Prayer first, then mission over applause
After an exhausting night of healing the whole town, Jesus does two surprising things. First, before dawn, He slips away by Himself to a lonely place to pray — the hidden source of His strength and the place He keeps His bearings with the Father. Second, when the disciples hunt Him down with the breathless news, “Everyone is looking for You!” — exactly the momentum most leaders would rush to ride — He answers, “Let us go on to the next towns, so that I may preach there also; for that is what I came for.” At the very peak of His Capernaum popularity, Jesus walks away, because His mission is bigger than one town’s adoration.

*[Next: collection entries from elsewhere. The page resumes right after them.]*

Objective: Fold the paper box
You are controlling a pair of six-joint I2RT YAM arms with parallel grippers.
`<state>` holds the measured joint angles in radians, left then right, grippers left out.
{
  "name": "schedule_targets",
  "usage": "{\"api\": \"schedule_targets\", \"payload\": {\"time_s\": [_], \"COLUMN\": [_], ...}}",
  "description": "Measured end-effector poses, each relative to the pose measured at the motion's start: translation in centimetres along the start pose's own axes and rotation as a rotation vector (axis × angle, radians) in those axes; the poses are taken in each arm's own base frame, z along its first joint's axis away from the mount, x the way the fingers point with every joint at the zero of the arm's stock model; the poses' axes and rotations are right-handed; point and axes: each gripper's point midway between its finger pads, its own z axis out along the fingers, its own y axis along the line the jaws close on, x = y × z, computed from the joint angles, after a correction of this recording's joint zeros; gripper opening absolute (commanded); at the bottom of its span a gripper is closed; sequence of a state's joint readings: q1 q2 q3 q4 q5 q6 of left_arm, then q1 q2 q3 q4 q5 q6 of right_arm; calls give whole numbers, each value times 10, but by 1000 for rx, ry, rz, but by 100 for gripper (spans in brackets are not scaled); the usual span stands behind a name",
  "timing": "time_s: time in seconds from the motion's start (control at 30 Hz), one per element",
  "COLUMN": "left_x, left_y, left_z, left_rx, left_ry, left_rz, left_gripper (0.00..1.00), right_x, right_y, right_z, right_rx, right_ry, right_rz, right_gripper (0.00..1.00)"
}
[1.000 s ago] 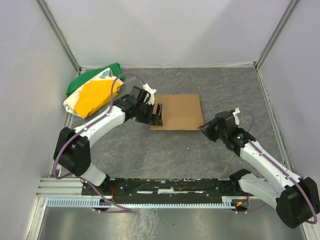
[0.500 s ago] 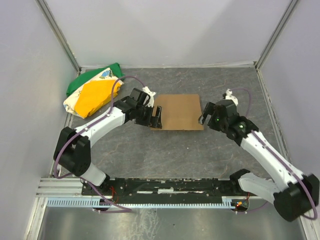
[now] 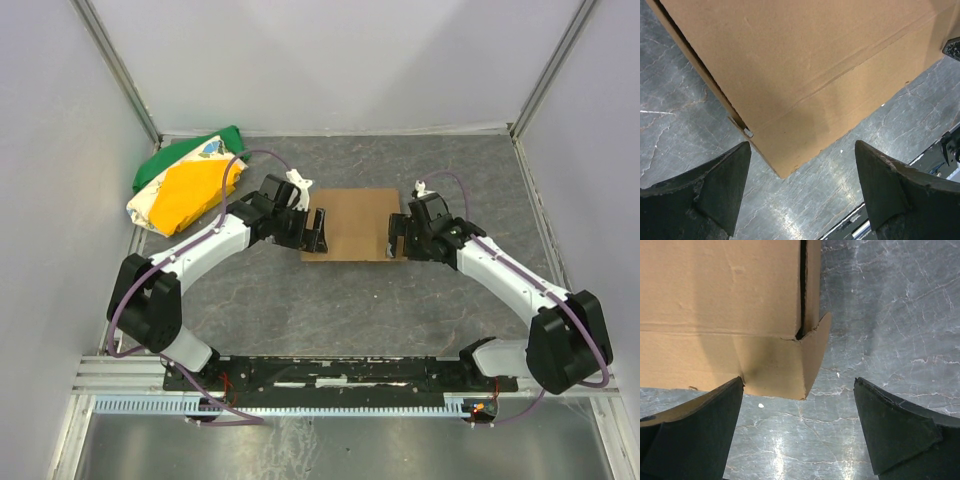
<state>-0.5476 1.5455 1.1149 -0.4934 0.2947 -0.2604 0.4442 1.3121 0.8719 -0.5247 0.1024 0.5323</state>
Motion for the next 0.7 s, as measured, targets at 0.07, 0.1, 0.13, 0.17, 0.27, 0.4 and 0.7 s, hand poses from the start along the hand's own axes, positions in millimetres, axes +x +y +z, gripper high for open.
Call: {"api": "schedule_targets", "payload": {"time_s": [0.07, 0.1, 0.13, 0.17, 0.27, 0.4, 0.7], "left_x": [-4, -5, -6, -7, -8, -10, -17], "left_y": [-1, -1, -2, -2, -2, -1, 4], "left_z": [1, 1, 1, 1, 1, 1, 0], "left_rx": [5, 7, 9, 10, 10, 9, 5], "left_ry": [-15, -19, -23, -26, -32, -40, -61], "left_rz": [4, 5, 6, 6, 1, -8, -17], "left_gripper": [91, 91, 91, 91, 91, 91, 92], "right_x": [-5, -7, -10, -12, -21, -30, -53], "right_y": [3, 4, 6, 7, 11, 10, -1], "right_z": [-2, -3, -3, -4, -7, -9, -6], "right_rx": [-12, -15, -21, -24, -32, -22, 57], "right_ry": [-12, -17, -24, -29, -49, -75, -106], "right_rz": [-3, -2, -2, -2, 4, 32, 97], "right_gripper": [100, 100, 100, 100, 99, 98, 95]}}
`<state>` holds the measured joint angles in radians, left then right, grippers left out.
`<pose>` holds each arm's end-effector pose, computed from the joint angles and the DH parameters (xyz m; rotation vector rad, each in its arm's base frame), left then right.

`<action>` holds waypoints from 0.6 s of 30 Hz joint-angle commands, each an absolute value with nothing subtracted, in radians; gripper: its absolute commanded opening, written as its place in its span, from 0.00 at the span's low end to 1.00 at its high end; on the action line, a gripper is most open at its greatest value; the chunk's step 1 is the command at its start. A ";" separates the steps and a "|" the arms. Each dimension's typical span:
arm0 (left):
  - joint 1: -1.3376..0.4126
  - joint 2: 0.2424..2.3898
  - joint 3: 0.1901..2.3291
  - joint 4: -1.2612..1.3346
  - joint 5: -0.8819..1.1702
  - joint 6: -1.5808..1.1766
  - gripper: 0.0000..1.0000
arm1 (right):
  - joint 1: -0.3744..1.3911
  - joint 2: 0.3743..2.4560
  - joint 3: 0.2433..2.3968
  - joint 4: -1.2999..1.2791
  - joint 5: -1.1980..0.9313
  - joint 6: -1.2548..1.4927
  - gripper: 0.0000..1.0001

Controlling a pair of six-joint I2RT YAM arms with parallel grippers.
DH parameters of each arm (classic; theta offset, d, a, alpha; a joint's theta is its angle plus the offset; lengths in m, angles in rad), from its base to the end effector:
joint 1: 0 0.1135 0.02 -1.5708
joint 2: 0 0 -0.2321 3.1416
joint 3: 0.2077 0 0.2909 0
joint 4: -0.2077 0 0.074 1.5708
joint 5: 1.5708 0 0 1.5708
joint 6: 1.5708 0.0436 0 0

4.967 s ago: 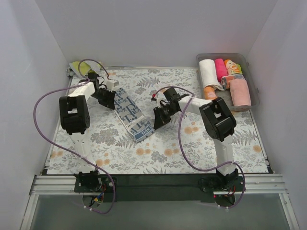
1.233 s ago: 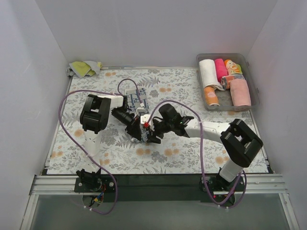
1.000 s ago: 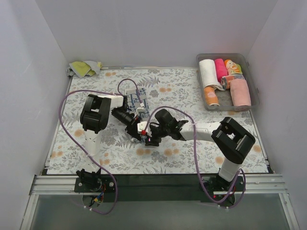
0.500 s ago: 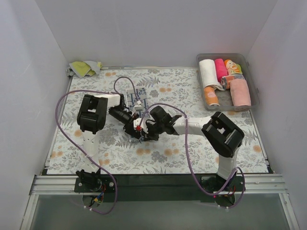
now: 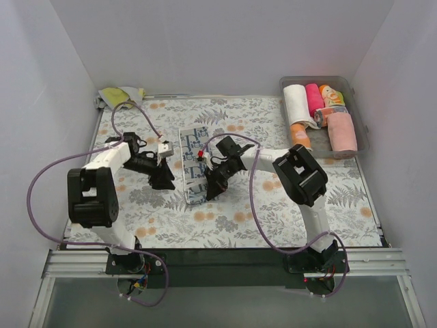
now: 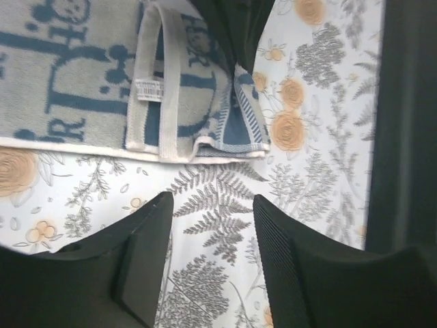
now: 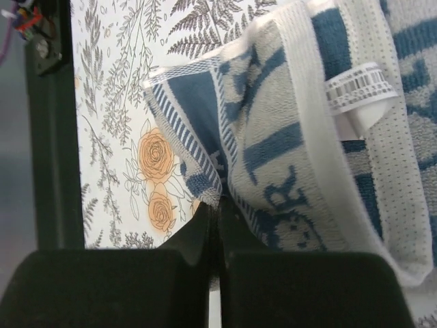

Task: Roll the towels
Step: Roll the towel

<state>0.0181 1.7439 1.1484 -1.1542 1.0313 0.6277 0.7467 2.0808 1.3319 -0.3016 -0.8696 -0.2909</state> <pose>0.3127 -0.0318 0.1373 0.6513 2.5086 -1.4650 0.2955 0.3188 0.0776 -1.5314 2.0492 1.3013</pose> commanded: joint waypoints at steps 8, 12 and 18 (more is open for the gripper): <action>-0.222 1.113 0.674 -0.539 0.718 0.627 0.56 | 0.707 2.321 1.574 -0.495 -1.080 -0.006 0.01; -0.376 1.006 0.565 -0.384 0.585 0.632 0.60 | 0.700 2.348 1.560 -0.494 -1.103 0.050 0.01; -0.551 1.037 0.506 -0.241 0.494 0.656 0.59 | 0.677 2.405 1.560 -0.491 -1.170 0.115 0.01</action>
<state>-0.5068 1.0321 0.5228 -0.3912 0.5751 0.6266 0.6872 2.3619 1.5509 -0.4534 -1.1664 0.0700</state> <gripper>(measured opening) 0.593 0.015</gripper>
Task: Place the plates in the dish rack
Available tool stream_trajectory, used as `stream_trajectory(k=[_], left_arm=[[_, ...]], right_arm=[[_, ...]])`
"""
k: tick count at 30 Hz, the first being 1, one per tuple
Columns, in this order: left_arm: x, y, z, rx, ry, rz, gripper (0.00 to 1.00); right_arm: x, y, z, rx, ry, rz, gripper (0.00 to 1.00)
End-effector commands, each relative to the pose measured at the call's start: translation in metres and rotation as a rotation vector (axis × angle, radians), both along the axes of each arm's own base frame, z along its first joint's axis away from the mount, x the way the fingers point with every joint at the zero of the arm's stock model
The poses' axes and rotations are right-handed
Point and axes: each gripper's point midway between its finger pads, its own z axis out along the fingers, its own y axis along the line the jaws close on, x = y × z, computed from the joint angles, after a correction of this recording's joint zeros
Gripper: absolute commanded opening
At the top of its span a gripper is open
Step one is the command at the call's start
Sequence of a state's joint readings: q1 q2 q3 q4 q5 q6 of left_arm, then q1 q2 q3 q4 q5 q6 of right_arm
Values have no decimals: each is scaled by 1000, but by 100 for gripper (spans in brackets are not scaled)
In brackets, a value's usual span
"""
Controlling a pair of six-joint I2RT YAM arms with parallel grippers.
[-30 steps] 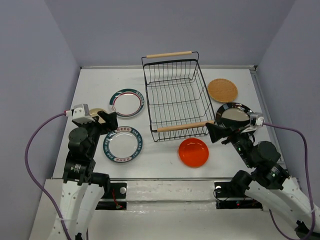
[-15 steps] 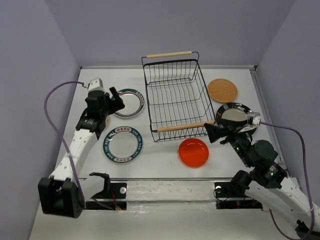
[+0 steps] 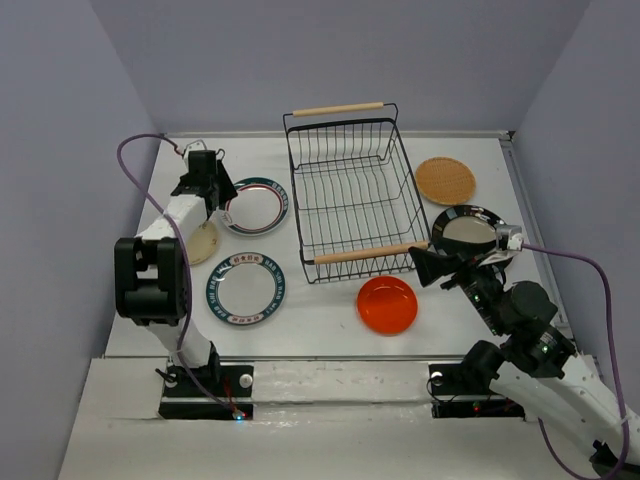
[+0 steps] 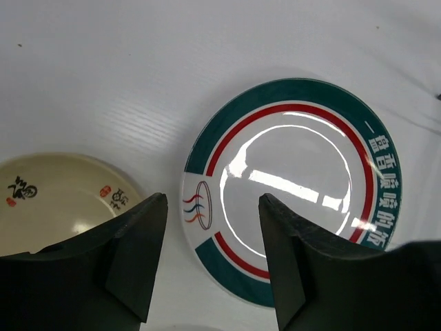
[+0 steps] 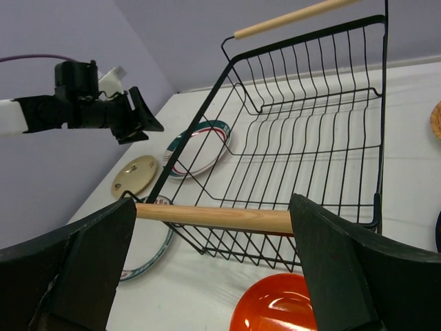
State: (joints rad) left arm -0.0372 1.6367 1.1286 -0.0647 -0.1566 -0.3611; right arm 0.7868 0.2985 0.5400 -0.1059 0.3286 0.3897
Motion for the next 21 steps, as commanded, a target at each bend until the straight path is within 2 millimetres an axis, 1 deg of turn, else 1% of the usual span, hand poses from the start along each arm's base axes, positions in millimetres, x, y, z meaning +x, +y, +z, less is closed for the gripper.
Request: stream_trajectory(k=[1,2,3,4,5,6,7,8,11,12,14,16,17,19,21], left_arm=[[31,19,13,84,-29,5,67],[33,21,-1,90,12,-3,66],[41,18,3,79,2,-27,66],[44,22,-1,77,16,-32,65],[45,28,-17,79,62,-41,64],[53,26,-13,67,53,-67,63],[53,27,-29,60,98,-80,62],[56,26,-31,56,103,-95,62],[61,21,-44,33,131,-156,60],[62,14,-46,2,129,-195,59],[61,12,-57,-17,154,-211,59],[61,4,-62,-56,160,-250,59],[59,2,-71,-68,183,-262,58],[58,-4,-80,-104,204,-297,58],[58,-9,-83,-139,209,-326,57]], right_arm=[[-4,0,10,28,-19,15,98],[-4,0,9,25,-15,14,98],[-4,0,8,25,-13,14,98],[-3,0,9,25,-13,14,98],[-3,1,7,20,-8,14,98],[-2,2,6,17,-5,16,98],[-1,3,5,12,-2,14,98],[-1,3,5,9,1,15,98],[1,5,3,0,8,17,98],[2,7,2,-5,12,18,98],[3,7,1,-13,16,18,98],[4,10,-1,-19,24,21,98],[5,10,-2,-24,25,21,98],[6,12,-4,-34,33,22,98],[7,13,-7,-42,41,24,98]])
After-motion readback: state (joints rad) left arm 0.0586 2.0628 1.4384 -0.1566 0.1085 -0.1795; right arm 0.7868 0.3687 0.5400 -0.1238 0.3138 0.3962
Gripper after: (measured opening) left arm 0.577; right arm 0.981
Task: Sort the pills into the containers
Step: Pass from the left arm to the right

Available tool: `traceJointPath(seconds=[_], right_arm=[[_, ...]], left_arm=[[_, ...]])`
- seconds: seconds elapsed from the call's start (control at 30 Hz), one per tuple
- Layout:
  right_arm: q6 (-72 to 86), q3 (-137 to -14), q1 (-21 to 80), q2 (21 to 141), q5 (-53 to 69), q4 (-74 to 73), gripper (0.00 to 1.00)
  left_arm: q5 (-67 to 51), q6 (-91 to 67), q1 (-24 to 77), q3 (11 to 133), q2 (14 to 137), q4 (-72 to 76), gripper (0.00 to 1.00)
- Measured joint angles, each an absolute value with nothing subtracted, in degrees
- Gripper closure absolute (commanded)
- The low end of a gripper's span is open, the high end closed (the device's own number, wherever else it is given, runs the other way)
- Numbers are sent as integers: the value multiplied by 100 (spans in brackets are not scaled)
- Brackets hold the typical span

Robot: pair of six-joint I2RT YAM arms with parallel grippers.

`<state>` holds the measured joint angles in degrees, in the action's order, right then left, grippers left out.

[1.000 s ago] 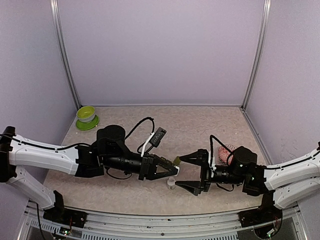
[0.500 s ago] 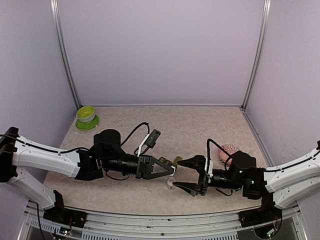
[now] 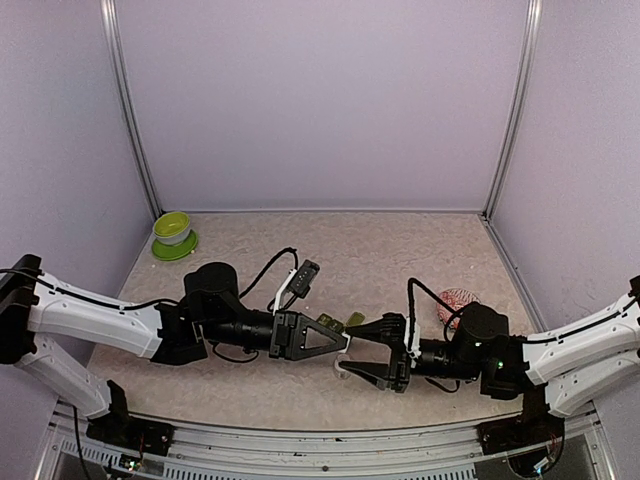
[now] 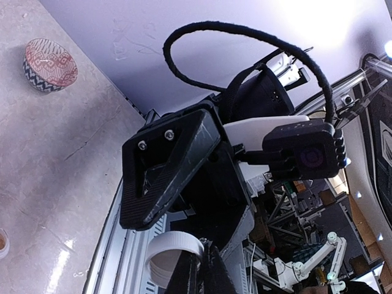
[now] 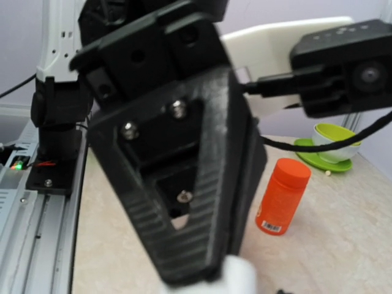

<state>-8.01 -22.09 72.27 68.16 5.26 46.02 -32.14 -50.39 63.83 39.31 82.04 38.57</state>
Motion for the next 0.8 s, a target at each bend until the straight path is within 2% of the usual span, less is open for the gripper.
traceJointPath(seconds=[0.1,0.47,0.6,0.73,0.8], right_arm=[[-805,-2244,7238,6895,526,4600,55],[-784,-2292,7264,6941,443,4619,64],[-781,-2292,7264,6941,410,4619,72],[-753,-2292,7266,6941,401,4619,76],[-753,-2292,7269,6941,399,4619,77]], left_arm=[[-3216,-5061,6383,3929,8204,3900,96],[-3216,-5078,6383,3913,8204,3907,95],[-3212,-5078,6383,3889,8204,3931,94],[-3210,-5078,6377,3881,8204,3955,88],[-3208,-5085,6377,3874,8204,3966,81]])
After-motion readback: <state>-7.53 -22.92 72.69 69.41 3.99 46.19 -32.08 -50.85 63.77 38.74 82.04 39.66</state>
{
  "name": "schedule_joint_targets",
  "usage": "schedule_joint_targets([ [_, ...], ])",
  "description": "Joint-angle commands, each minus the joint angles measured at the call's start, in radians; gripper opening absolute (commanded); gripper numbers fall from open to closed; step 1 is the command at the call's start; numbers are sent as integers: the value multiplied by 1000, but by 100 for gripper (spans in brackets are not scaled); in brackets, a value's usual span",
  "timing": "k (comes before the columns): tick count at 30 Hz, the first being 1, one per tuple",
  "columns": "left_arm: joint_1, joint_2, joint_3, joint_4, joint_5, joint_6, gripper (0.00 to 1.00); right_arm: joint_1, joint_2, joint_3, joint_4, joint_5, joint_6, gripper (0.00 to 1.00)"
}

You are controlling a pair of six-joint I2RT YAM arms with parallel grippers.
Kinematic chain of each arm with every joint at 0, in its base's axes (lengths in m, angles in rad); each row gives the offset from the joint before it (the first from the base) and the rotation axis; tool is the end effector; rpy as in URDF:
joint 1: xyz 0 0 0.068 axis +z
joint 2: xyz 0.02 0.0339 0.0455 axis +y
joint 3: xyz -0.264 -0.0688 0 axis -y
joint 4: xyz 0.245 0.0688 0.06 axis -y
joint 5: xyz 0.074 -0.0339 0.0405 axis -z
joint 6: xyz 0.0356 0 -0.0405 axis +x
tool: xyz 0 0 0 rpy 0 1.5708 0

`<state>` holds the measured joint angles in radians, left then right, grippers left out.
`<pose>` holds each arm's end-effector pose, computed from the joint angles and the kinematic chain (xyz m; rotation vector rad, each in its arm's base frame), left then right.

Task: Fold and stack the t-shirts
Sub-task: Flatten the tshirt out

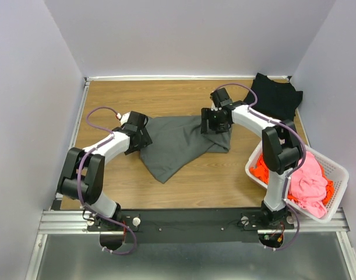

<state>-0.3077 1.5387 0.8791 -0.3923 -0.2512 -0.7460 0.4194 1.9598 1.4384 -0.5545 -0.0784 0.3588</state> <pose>0.2845 -0.0811 0.1804 -0.6428 2.4898 -0.0625 0.3774 0.1713 0.1914 -0.1082 2.6887 0.3555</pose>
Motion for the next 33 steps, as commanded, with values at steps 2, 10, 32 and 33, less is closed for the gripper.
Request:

He keeps the main thing the main thing, and it is prayer that keeps Him clear about what that is.
The text
Underlined words (like that is what I came for) link down to their original-language card in Word secrets below.
35In the early morning, while it was still dark, Jesus got up, left the house, and went away to a secluded place, and was praying there. 36Simon and his companions searched for Him; 37they found Him, and said to Him, “Everyone is looking for You.” 38He said to them, “Let us go somewhere else to the towns nearby, so that I may preach there also; for that is what I came for.” 39And He went into their synagogues throughout all Galilee, preaching and casting out the demons.
Luke records the same morning: 42The crowds… tried to keep Him from leaving them. 43But He said to them, “I must preach the kingdom of God to the other cities also, for I was sent for this purpose.”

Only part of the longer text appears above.